Caring for a petunia does not require much effort from you. It is enough just to control the watering and feeding of the plant. You need to water under the root of the plant, so as not to damage the delicate flowers. The next day after watering, you need to loosen the soil so that a crust does not form. Remove weeds. Feed a week after planting in the ground. We combine watering and fertilizing. We feed with fertilizers with potassium.

Problems, diseases and pests

Sometimes you may encounter such a problem as yellowing or drying of petunias. If you do not follow the rules of care, the plant can get sick:

  • late blight;
  • chlorosis;
  • black leg;
  • gray rot.

They need to fight with special drugs. But it is easier to prevent their appearance with proper care. If these rules are not followed, then in addition to these diseases, petunia can be affected by viral diseases. There is no cure for them - your plant will die. Of the pests, spider mites, aphids, slugs and thrips are dangerous.

Follow the simple rules for caring for petunias, then you do not have to worry about the health and beauty of your plant. It will always delight you with beautiful flowering.

Petunia in winter - indoors, is it possible to achieve flowering?

    Everyone knows that petunia is an annual plant. But few people know that you can grow it at home in the winter. To do this, you need to transplant the petunia before the appearance of frost. It is necessary to cut off all spoiled leaves and remove high shoots. It is better if the bush is up to 15 cm. At home, the petunia behaves with caution, it can give new shoots, or it can be silent for some time. You can use zircon and epin for feeding. In February - March, place the pot in the brightest place. At the same time, we begin active watering and feeding. Conclusion - in winter, petunia can only be grown so that it gives a beautiful flowering in summer, then you can transplant it into a beautiful flowerpot or garden.

    Yes it is possible.

    Petunia- a beautiful and not whimsical plant, essentially undemanding, easy to care for, therefore it has fallen in love with many flower growers, it can grow in any area, i.e. in flower beds; along sidewalk paths in many cities, as well as on the balconies of apartments and even in room conditions, with proper care abundant flowering still guaranteed.

    Most often, petunia is propagated by seeds, as well as cuttings, the choice is not great, you can use two methods for reproduction.

    Yes, petunia can also be grown indoors, east and west windows are suitable for this.

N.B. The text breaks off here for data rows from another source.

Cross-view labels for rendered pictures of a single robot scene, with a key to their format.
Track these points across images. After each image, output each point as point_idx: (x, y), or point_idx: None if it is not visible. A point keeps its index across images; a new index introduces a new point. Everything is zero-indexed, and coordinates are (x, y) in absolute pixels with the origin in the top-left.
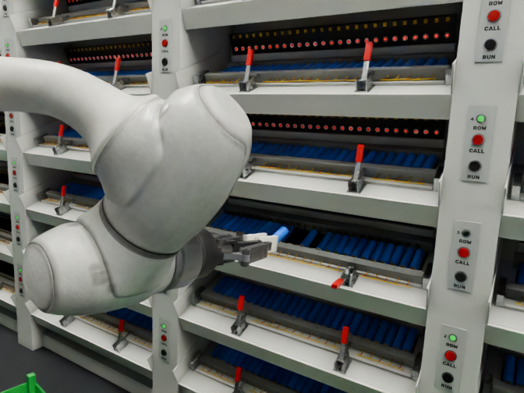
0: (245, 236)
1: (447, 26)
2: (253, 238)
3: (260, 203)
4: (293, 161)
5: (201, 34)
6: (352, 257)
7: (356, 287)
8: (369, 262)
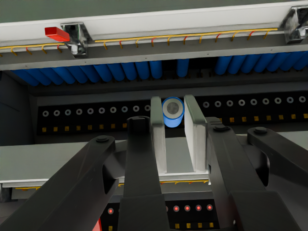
0: (200, 169)
1: None
2: (189, 147)
3: (282, 90)
4: (210, 188)
5: None
6: (91, 63)
7: (55, 26)
8: (64, 64)
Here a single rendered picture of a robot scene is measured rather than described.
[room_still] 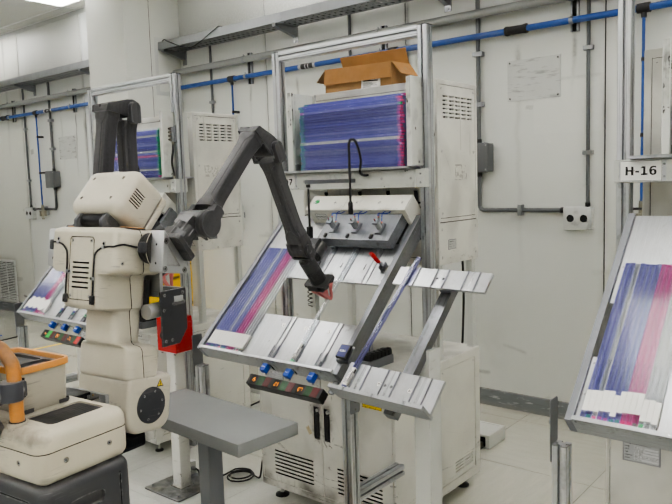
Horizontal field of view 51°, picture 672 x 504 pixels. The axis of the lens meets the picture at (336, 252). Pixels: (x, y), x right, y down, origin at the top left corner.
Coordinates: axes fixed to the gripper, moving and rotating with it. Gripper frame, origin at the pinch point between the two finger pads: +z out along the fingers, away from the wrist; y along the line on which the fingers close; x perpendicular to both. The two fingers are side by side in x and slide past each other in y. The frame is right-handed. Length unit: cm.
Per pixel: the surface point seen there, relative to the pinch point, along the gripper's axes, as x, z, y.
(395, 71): -104, -29, 12
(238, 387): -6, 99, 122
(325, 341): 18.0, 1.8, -8.6
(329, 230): -26.5, -8.0, 12.0
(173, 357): 26, 22, 83
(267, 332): 18.1, 2.3, 19.4
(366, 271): -13.5, -0.6, -9.6
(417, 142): -55, -27, -22
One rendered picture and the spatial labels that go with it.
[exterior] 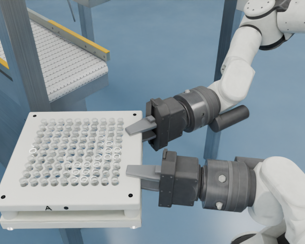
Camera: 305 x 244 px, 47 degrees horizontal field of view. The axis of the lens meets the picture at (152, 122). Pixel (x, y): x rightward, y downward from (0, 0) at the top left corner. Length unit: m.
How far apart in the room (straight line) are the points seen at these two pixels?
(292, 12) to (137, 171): 0.55
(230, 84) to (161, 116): 0.19
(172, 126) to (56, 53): 0.67
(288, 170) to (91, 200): 0.33
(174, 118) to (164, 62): 2.29
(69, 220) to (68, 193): 0.05
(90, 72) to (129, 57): 1.91
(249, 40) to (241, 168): 0.40
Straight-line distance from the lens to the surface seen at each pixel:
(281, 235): 1.08
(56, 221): 0.66
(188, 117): 0.75
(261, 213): 0.66
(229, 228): 1.89
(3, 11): 0.87
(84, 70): 1.18
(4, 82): 1.29
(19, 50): 0.91
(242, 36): 0.93
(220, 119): 0.80
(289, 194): 0.59
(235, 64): 0.83
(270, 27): 0.97
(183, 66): 2.96
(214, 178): 0.61
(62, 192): 0.63
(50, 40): 1.39
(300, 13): 0.94
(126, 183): 0.62
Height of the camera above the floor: 1.57
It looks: 41 degrees down
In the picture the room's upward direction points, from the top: straight up
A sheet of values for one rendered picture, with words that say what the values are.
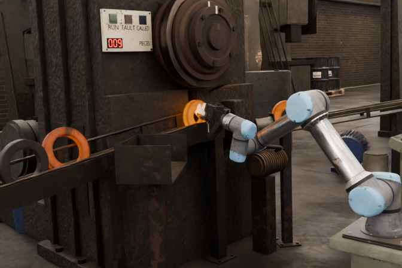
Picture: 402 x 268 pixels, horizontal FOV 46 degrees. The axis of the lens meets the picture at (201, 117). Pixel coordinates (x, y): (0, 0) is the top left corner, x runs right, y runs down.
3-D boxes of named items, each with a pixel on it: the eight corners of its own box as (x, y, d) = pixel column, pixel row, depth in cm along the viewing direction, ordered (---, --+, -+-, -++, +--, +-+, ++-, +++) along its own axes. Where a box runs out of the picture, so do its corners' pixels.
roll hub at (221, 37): (189, 68, 214) (186, 5, 211) (231, 66, 233) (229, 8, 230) (198, 68, 210) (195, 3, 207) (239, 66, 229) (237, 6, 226)
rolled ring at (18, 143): (42, 133, 173) (37, 132, 175) (-6, 149, 160) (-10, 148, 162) (54, 179, 178) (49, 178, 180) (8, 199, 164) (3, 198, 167)
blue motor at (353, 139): (327, 175, 407) (326, 135, 403) (338, 161, 458) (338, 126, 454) (365, 177, 393) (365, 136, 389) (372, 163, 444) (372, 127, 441)
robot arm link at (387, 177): (405, 203, 186) (405, 169, 184) (393, 213, 176) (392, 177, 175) (375, 199, 194) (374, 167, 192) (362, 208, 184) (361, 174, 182)
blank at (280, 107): (282, 134, 255) (285, 136, 252) (265, 112, 252) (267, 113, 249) (304, 116, 256) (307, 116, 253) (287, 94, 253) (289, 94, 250)
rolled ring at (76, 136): (34, 144, 175) (30, 146, 178) (65, 182, 179) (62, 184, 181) (69, 117, 187) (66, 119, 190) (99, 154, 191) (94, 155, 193)
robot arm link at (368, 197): (401, 199, 175) (316, 83, 192) (386, 210, 164) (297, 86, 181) (375, 214, 182) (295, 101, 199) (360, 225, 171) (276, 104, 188)
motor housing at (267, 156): (246, 252, 250) (243, 151, 244) (271, 240, 265) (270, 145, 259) (266, 258, 241) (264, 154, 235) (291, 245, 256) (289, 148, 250)
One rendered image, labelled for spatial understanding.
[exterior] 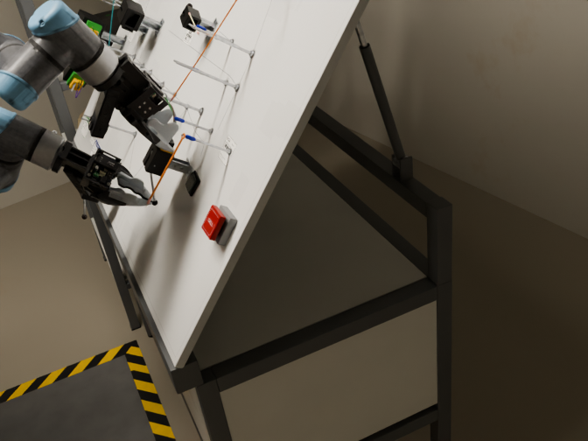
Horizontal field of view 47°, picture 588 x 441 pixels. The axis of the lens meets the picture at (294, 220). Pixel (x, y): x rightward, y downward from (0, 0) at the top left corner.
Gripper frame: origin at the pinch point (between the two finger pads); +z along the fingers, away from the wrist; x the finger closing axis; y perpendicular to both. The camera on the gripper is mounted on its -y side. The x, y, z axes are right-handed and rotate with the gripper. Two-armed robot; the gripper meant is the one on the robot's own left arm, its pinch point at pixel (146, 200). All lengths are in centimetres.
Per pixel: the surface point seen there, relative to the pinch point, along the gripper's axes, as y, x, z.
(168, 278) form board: 5.7, -14.8, 10.2
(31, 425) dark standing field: -119, -55, 7
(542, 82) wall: -50, 131, 125
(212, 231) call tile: 27.8, -8.3, 10.6
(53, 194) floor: -242, 54, -27
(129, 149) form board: -27.7, 19.0, -7.1
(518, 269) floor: -71, 63, 151
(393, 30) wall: -116, 168, 82
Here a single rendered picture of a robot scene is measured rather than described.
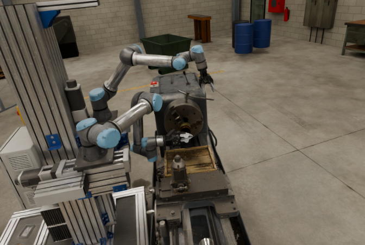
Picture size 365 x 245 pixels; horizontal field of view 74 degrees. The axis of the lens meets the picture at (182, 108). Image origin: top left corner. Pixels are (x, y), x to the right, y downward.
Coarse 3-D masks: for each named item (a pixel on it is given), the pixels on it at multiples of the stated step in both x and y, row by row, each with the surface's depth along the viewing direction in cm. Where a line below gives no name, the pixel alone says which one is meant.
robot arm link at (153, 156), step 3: (141, 150) 178; (144, 150) 176; (147, 150) 172; (150, 150) 172; (153, 150) 173; (141, 153) 178; (144, 153) 176; (147, 153) 174; (150, 153) 173; (153, 153) 174; (156, 153) 177; (147, 156) 175; (150, 156) 174; (153, 156) 175; (156, 156) 177; (147, 159) 178; (150, 159) 175; (153, 159) 176; (156, 159) 178
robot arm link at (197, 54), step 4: (192, 48) 163; (196, 48) 162; (200, 48) 162; (192, 52) 165; (196, 52) 163; (200, 52) 163; (192, 56) 165; (196, 56) 164; (200, 56) 164; (204, 56) 166; (192, 60) 167; (196, 60) 166; (200, 60) 165; (204, 60) 166
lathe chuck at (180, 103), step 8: (176, 104) 189; (184, 104) 187; (192, 104) 191; (168, 112) 188; (184, 112) 190; (192, 112) 190; (200, 112) 191; (168, 120) 191; (168, 128) 194; (176, 128) 195; (200, 128) 197
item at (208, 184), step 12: (168, 180) 153; (192, 180) 150; (204, 180) 149; (216, 180) 148; (156, 192) 144; (168, 192) 144; (180, 192) 142; (192, 192) 141; (204, 192) 142; (216, 192) 143
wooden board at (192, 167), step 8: (168, 152) 191; (176, 152) 192; (184, 152) 191; (192, 152) 190; (200, 152) 189; (208, 152) 188; (168, 160) 183; (184, 160) 182; (192, 160) 181; (200, 160) 180; (208, 160) 179; (192, 168) 173; (200, 168) 172; (208, 168) 171; (216, 168) 168; (168, 176) 165
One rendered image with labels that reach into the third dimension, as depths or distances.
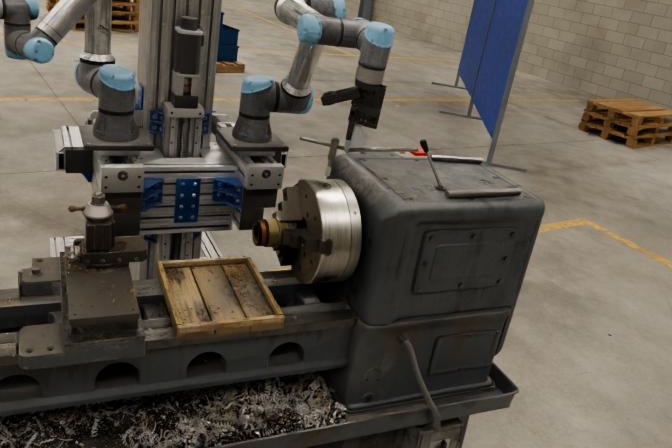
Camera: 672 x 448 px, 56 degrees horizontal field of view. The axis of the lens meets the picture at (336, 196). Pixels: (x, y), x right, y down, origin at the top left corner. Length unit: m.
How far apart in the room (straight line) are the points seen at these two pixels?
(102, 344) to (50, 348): 0.12
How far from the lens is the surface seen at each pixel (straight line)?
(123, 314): 1.66
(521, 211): 2.00
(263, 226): 1.82
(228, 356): 1.86
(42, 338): 1.72
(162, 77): 2.42
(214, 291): 1.93
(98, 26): 2.31
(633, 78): 12.69
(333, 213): 1.77
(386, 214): 1.75
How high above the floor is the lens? 1.89
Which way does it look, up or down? 22 degrees down
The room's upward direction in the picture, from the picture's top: 10 degrees clockwise
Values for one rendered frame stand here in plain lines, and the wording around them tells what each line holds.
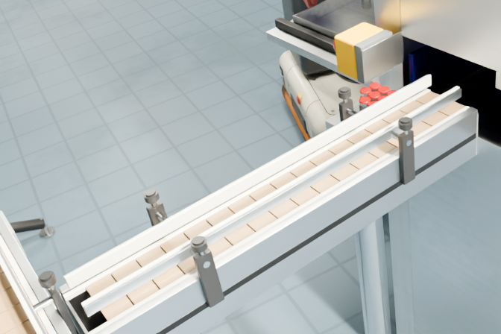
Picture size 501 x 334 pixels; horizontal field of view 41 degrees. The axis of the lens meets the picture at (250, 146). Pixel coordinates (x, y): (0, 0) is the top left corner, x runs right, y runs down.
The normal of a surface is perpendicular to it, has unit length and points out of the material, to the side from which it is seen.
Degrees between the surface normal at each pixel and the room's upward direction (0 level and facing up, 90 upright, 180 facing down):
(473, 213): 90
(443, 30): 90
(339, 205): 90
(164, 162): 0
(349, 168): 0
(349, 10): 0
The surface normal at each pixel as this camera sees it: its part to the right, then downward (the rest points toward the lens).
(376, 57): 0.55, 0.40
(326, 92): -0.17, -0.81
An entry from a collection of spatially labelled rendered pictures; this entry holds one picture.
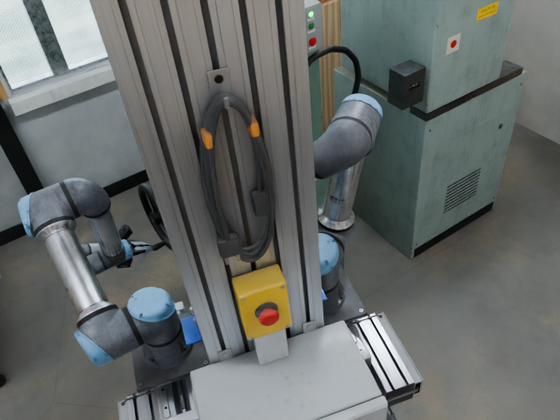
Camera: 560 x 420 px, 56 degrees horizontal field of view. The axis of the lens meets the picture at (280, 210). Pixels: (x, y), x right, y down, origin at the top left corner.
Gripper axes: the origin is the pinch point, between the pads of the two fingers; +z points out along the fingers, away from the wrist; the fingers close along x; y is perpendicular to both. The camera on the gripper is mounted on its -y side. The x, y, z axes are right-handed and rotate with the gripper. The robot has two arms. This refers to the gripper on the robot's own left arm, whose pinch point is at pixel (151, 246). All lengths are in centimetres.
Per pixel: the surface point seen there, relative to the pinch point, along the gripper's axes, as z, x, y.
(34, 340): -24, -51, 89
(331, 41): 142, -101, -80
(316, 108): 52, 8, -67
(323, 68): 143, -101, -63
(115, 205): 35, -127, 53
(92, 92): 12, -134, -17
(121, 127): 32, -136, 3
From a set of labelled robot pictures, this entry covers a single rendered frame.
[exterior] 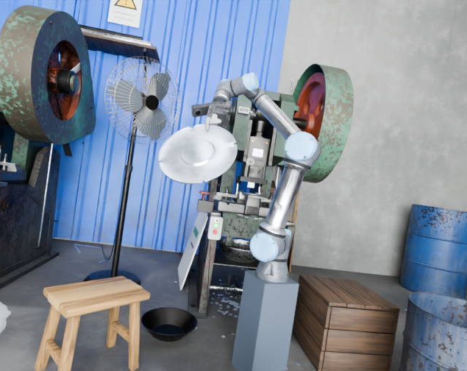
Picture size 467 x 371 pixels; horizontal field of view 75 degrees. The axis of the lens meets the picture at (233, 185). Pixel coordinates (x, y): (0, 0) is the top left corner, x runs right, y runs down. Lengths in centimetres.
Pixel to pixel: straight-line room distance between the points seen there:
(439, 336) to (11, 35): 236
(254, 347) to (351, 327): 52
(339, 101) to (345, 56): 197
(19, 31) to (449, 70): 423
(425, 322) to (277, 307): 56
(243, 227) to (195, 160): 95
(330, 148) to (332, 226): 185
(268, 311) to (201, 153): 72
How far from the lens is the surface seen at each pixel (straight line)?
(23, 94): 205
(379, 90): 404
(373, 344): 184
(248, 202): 201
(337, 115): 197
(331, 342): 172
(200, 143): 115
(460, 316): 181
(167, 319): 194
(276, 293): 140
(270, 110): 144
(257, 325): 143
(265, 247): 123
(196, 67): 344
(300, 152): 119
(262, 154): 212
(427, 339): 146
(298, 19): 387
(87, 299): 137
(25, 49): 205
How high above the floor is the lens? 87
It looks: 1 degrees down
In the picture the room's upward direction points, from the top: 8 degrees clockwise
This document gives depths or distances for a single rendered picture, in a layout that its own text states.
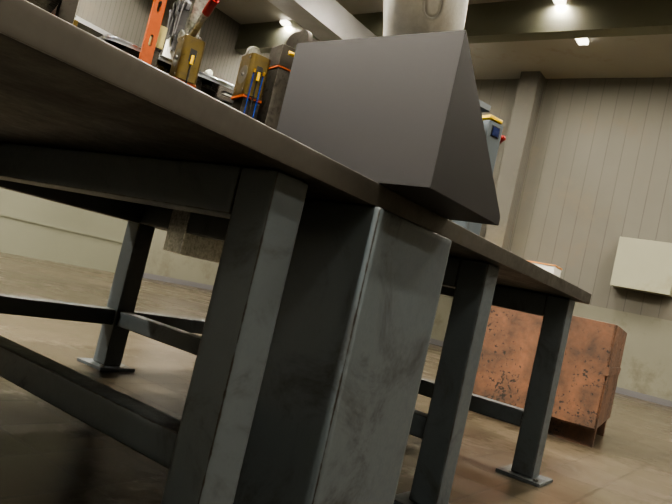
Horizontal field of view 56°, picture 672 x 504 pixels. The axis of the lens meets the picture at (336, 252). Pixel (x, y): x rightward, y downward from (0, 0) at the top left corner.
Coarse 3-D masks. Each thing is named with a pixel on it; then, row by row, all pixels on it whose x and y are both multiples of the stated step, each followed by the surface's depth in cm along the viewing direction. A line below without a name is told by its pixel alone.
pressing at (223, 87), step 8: (104, 40) 166; (112, 40) 161; (120, 40) 162; (120, 48) 170; (128, 48) 168; (136, 48) 165; (136, 56) 174; (160, 56) 168; (160, 64) 176; (168, 64) 174; (168, 72) 182; (200, 72) 175; (200, 80) 183; (208, 80) 181; (216, 80) 178; (216, 88) 187; (224, 88) 185; (232, 88) 180; (216, 96) 196; (224, 96) 194; (232, 104) 201
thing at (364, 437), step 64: (320, 256) 115; (384, 256) 113; (448, 256) 134; (320, 320) 113; (384, 320) 117; (320, 384) 110; (384, 384) 120; (256, 448) 116; (320, 448) 108; (384, 448) 124
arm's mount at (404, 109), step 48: (336, 48) 123; (384, 48) 116; (432, 48) 109; (288, 96) 128; (336, 96) 120; (384, 96) 113; (432, 96) 107; (336, 144) 118; (384, 144) 112; (432, 144) 106; (480, 144) 116; (432, 192) 108; (480, 192) 118
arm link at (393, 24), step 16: (384, 0) 127; (400, 0) 119; (416, 0) 117; (432, 0) 117; (448, 0) 117; (464, 0) 120; (384, 16) 126; (400, 16) 121; (416, 16) 119; (432, 16) 119; (448, 16) 119; (464, 16) 123; (384, 32) 127; (400, 32) 123; (416, 32) 121
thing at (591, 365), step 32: (512, 320) 352; (576, 320) 337; (512, 352) 350; (576, 352) 335; (608, 352) 328; (480, 384) 355; (512, 384) 347; (576, 384) 332; (608, 384) 344; (576, 416) 330; (608, 416) 389
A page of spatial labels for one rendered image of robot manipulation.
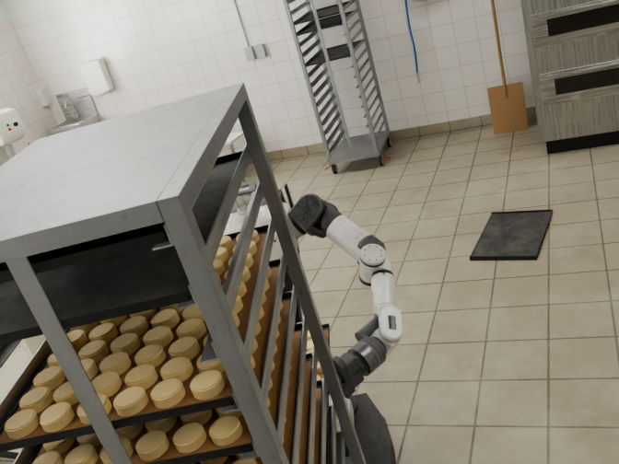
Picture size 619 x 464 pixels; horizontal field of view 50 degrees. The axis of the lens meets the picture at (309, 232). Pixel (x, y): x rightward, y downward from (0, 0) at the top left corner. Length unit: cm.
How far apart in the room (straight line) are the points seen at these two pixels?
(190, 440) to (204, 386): 11
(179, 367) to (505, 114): 537
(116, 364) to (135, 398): 13
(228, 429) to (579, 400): 224
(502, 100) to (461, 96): 47
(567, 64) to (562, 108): 33
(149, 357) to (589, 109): 466
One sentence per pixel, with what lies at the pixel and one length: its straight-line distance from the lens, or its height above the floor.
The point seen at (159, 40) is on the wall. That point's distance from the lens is 734.
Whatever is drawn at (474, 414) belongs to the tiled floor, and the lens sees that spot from 310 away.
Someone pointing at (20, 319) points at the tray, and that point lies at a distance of 107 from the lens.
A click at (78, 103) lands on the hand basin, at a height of 105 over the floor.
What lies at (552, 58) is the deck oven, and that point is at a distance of 533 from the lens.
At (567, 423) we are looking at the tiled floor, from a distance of 302.
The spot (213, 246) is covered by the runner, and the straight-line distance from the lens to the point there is 101.
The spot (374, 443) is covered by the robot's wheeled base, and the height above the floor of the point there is 17.
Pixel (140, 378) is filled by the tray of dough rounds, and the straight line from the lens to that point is 110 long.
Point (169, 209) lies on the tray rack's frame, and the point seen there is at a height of 180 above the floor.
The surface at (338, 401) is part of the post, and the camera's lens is 175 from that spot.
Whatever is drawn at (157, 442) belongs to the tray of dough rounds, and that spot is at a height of 142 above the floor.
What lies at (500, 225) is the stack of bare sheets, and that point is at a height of 2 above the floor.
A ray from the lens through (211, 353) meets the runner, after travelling 95.
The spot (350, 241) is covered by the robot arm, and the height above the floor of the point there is 118.
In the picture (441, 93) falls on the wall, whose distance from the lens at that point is 651.
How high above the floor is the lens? 206
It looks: 23 degrees down
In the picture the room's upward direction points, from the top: 17 degrees counter-clockwise
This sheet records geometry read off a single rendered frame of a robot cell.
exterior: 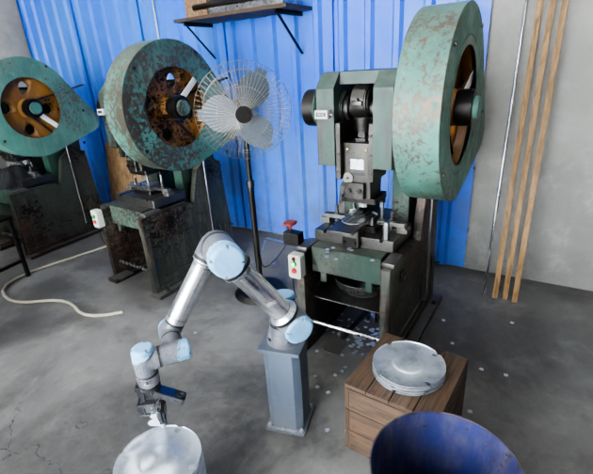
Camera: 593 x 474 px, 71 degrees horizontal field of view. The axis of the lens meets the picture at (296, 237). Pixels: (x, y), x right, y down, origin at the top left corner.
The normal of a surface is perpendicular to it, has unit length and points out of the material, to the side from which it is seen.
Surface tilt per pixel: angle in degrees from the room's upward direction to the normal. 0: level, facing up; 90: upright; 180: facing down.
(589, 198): 90
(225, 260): 84
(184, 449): 0
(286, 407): 90
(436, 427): 88
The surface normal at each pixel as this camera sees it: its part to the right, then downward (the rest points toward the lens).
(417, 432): 0.08, 0.34
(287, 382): -0.29, 0.38
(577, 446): -0.06, -0.92
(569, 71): -0.52, 0.35
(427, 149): -0.49, 0.60
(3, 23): 0.85, 0.15
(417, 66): -0.50, -0.08
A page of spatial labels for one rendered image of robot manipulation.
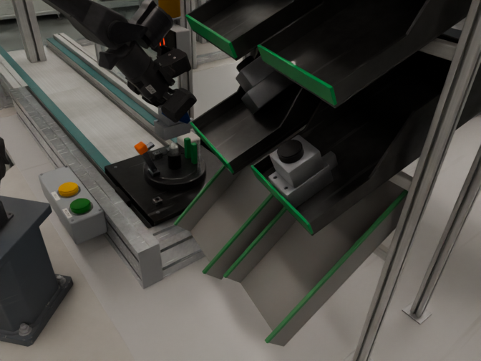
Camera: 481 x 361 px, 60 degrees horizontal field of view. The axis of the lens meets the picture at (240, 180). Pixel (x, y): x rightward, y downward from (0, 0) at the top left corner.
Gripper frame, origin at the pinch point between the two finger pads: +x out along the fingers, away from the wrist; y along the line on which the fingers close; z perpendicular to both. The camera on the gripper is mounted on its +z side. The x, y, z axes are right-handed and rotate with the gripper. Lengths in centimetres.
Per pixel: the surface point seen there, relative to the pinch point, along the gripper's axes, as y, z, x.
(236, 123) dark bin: -25.2, 2.0, -8.5
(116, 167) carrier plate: 9.6, -17.9, 7.1
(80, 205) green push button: 0.8, -27.5, 0.4
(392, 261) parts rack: -52, 1, 4
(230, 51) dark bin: -32.5, 4.5, -24.2
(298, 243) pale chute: -40.2, -5.3, 3.8
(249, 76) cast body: -26.4, 7.3, -14.1
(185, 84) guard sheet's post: 17.4, 8.6, 10.9
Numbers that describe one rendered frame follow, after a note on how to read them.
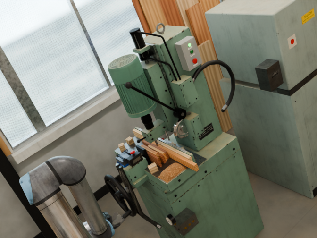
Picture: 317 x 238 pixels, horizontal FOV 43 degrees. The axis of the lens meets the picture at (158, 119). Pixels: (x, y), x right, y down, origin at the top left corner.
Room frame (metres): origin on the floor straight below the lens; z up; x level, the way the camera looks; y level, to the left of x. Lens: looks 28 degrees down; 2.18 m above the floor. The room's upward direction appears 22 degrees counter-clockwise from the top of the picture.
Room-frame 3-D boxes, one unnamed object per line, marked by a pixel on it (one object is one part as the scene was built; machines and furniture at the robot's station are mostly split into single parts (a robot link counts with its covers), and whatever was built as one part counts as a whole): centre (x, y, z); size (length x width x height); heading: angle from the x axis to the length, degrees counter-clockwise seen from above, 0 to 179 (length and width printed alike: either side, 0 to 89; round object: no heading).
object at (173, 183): (2.00, 0.16, 0.87); 0.61 x 0.30 x 0.06; 25
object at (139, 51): (2.10, -0.06, 1.53); 0.08 x 0.08 x 0.17; 25
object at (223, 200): (2.09, -0.04, 0.35); 0.58 x 0.45 x 0.71; 115
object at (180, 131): (1.98, -0.11, 1.02); 0.12 x 0.03 x 0.12; 115
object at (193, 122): (1.98, -0.17, 1.02); 0.09 x 0.07 x 0.12; 25
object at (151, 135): (2.05, 0.05, 1.03); 0.14 x 0.07 x 0.09; 115
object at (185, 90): (1.99, -0.20, 1.22); 0.09 x 0.08 x 0.15; 115
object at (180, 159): (1.96, 0.02, 0.92); 0.54 x 0.02 x 0.04; 25
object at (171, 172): (1.79, 0.04, 0.92); 0.14 x 0.09 x 0.04; 115
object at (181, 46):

    After all, petunia is a light-loving and heat-loving plant, it is from bright lighting - the abundant flowering of petunias in room conditions depends, or otherwise stretched shoots - they will not be able to give flowers that form, flowering will be rare, and it is also important and heat air.

    And of course, by the way, watering, most importantly - so that the soil does not dry out and is not waterlogged, in hot weather - it is recommended to water abundantly, in the evening.

    Good luck growing and beautiful flowering.